YOUR GOAL.
For each line in the data below that has the word "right", copy that line.

********************

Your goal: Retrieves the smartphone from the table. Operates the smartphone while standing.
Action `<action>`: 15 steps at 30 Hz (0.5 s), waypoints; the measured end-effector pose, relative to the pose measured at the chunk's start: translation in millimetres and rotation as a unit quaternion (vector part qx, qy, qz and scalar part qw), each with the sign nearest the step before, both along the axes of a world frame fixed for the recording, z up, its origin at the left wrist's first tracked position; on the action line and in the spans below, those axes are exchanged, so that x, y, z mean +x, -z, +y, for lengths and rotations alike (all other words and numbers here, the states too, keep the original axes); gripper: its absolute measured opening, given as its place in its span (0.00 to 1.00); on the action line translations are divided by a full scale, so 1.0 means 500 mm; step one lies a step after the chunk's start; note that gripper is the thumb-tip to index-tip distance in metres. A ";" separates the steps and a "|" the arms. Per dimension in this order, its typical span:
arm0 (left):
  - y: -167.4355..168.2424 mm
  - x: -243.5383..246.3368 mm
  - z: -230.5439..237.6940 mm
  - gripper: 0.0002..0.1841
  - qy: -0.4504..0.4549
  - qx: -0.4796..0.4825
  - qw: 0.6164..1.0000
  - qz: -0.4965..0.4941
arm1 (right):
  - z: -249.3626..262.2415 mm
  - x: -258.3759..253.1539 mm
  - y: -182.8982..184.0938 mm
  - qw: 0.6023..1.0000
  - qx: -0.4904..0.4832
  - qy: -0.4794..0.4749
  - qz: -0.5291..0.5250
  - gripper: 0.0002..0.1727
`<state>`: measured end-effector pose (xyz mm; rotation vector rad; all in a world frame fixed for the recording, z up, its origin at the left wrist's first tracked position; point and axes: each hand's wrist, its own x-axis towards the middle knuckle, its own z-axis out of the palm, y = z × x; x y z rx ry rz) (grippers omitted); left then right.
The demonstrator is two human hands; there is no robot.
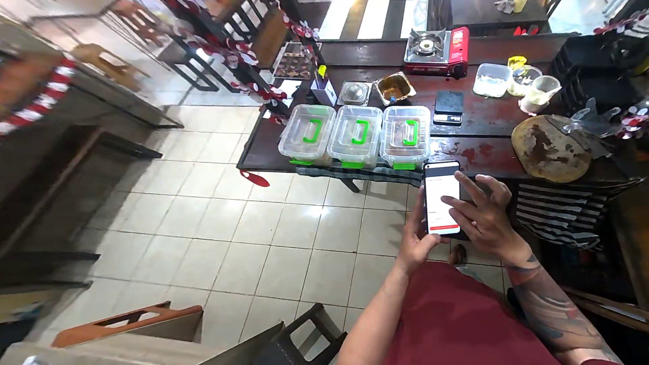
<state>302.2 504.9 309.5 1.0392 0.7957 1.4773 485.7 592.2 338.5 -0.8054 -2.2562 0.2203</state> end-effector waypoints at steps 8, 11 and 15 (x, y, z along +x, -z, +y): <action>-0.025 0.008 0.003 0.51 -0.052 -0.074 0.996 0.016 | 0.006 0.009 -0.001 0.997 -0.028 0.012 0.075 0.18; -0.020 0.004 0.004 0.51 -0.049 -0.071 0.996 0.014 | 0.012 0.013 0.000 0.995 -0.051 0.022 0.088 0.20; 0.001 -0.006 0.004 0.53 -0.027 -0.032 0.999 0.013 | 0.019 0.014 0.006 0.994 -0.061 0.035 0.085 0.21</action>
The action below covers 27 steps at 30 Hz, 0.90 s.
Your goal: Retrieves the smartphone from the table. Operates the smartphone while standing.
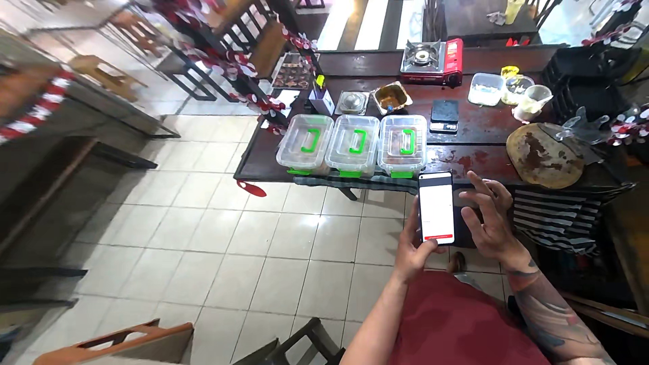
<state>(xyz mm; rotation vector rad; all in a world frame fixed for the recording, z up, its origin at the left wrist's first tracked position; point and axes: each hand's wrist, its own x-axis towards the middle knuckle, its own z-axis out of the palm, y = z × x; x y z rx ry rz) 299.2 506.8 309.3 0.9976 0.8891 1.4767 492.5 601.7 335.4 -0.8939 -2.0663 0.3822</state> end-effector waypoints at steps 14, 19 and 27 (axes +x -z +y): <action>0.000 -0.007 0.009 0.58 0.007 0.024 1.000 -0.004 | 0.018 -0.019 -0.017 1.000 0.025 -0.003 0.003 0.18; -0.001 -0.010 0.013 0.58 0.014 0.045 0.999 -0.003 | 0.021 -0.022 -0.020 0.999 0.033 0.000 0.004 0.18; -0.009 -0.007 0.007 0.60 0.009 0.039 0.999 0.008 | 0.020 -0.028 -0.022 0.999 0.035 0.012 -0.027 0.20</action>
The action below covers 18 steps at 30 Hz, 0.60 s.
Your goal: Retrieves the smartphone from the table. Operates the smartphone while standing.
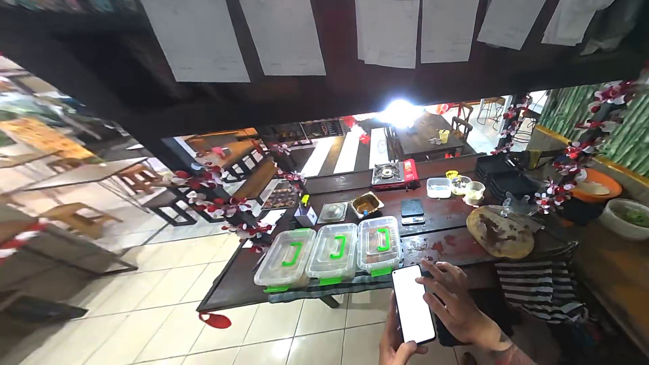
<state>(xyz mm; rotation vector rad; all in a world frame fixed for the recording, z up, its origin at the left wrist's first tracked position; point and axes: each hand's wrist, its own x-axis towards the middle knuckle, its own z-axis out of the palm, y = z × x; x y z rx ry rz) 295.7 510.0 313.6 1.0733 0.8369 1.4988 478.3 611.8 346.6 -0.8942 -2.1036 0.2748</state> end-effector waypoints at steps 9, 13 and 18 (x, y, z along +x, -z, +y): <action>0.010 -0.007 -0.006 0.59 -0.001 0.005 1.000 -0.011 | -0.002 -0.013 -0.010 0.999 -0.001 0.002 -0.033 0.21; 0.008 -0.007 -0.003 0.59 -0.008 0.008 1.000 -0.010 | 0.003 -0.019 -0.021 1.000 0.007 -0.004 -0.027 0.20; 0.002 -0.007 -0.004 0.57 0.008 0.032 0.999 -0.001 | 0.001 -0.021 -0.027 1.000 -0.002 -0.005 -0.024 0.20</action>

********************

THE ANSWER.
arm1 (right):
`<state>`: measured end-effector pose (xyz mm; rotation vector rad; all in a world frame fixed for the recording, z up, its origin at the left wrist's first tracked position; point and axes: each hand's wrist, its own x-axis towards the middle knuckle, its own z-axis out of the palm, y = z × x; x y z rx ry rz) (grippers omitted); left then right.

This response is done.